Exercise directions
Retype the listing without any alteration.

Exercise data
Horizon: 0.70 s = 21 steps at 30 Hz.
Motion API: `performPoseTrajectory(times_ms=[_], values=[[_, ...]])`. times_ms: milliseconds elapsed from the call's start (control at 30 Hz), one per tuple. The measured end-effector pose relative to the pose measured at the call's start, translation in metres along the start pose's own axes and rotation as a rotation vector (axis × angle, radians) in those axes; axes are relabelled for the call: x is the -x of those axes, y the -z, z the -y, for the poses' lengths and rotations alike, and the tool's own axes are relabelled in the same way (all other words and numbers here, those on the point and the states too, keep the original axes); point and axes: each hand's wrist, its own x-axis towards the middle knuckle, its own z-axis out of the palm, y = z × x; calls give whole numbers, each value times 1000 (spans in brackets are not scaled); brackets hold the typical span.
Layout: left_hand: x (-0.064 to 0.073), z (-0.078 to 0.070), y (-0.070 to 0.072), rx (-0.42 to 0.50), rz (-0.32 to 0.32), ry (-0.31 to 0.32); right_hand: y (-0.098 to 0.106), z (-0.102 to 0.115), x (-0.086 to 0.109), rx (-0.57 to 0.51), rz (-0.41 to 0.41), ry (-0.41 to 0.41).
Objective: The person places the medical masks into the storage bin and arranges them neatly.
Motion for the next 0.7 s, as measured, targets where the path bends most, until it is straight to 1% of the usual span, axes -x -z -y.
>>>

Output for this exercise
Horizon: 0.70 s = 21 steps at 30 Hz.
Motion API: `performPoseTrajectory(times_ms=[_], values=[[_, ...]])`. times_ms: milliseconds elapsed from the call's start (control at 30 Hz), one per tuple. The measured end-effector pose relative to the pose measured at the call's start, translation in metres along the start pose's own axes and rotation as a rotation vector (axis × angle, radians) in those axes; axes are relabelled for the call: x is the -x of those axes, y the -z, z the -y, for the poses' lengths and rotations alike, and the tool's own axes are relabelled in the same way (all other words and numbers here, those on the point and the states too, keep the original axes); point and axes: each hand's wrist, its own x-axis towards the middle knuckle, its own z-axis out of the palm, y = z × x; calls give whole numbers, each value times 1000 (spans in brackets are not scaled); brackets hold the typical span.
Layout: left_hand: x (-0.064 to 0.073), z (-0.078 to 0.070), y (-0.070 to 0.072), rx (-0.42 to 0.50), rz (-0.32 to 0.32), ry (-0.31 to 0.32); right_hand: y (-0.098 to 0.106), z (-0.102 to 0.115), x (-0.086 to 0.109), rx (-0.57 to 0.51), rz (-0.41 to 0.41), ry (-0.41 to 0.41).
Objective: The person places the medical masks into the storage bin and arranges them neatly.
Motion for the next 0.7 s, as measured, targets where the path bends most, until it is straight to 1% of the usual span, axes -x -z -y.
>>>

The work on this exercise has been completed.